## How to complete this task
Where a line of the listing below includes the word "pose", reproduce that line.

## Exercise data
━━━
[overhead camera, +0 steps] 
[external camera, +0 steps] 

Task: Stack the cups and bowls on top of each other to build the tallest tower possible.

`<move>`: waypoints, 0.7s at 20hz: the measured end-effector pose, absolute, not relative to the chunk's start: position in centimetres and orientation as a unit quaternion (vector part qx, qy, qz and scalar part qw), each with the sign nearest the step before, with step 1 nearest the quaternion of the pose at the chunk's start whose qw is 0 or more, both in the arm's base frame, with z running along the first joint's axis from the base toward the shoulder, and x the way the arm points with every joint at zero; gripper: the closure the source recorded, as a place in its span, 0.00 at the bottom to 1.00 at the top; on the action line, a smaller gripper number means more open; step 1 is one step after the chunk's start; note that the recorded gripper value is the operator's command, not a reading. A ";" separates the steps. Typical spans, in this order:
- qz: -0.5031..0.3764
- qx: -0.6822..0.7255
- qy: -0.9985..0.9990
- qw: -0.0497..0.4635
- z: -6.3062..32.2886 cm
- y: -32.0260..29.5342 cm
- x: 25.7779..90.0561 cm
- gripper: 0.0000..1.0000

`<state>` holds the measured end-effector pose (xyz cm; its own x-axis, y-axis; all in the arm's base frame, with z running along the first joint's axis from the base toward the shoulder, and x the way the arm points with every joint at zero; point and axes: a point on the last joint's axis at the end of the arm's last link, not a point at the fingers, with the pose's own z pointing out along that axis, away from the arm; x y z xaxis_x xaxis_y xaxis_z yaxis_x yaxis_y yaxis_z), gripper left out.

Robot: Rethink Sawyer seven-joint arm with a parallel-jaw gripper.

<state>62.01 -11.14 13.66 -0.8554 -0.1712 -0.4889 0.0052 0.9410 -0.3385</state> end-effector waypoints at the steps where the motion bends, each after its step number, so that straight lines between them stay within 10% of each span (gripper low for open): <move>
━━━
## Result for this task
`<move>`: waypoints, 0.7s at 20hz: the measured end-effector pose, absolute, not relative to the chunk's start: position in centimetres and orientation as a unit quaternion (vector part qx, qy, qz and scalar part qw), each with the sign nearest the step before, with step 1 nearest the quaternion of the pose at the chunk's start whose qw is 0 or more, both in the arm's base frame, with z running along the first joint's axis from the base toward the shoulder, and x the way the arm points with every joint at zero; gripper: the closure the source recorded, as a place in its span, 0.00 at the bottom to 1.00 at the top; on the action line, a smaller gripper number means more open; step 1 is one step after the chunk's start; note that the recorded gripper value is the operator's command, not a reading. A ";" separates the steps. Typical spans, in this order:
`<state>` holds the measured end-effector pose (xyz cm; its own x-axis, y-axis; all in the arm's base frame, with z running along the first joint's axis from the base toward the shoulder, and x the way the arm points with every joint at zero; point and axes: a point on the last joint's axis at the end of the arm's last link, not a point at the fingers, with the pose's own z pointing out along that axis, away from the arm; x y z xaxis_x xaxis_y xaxis_z yaxis_x yaxis_y yaxis_z), gripper left out.

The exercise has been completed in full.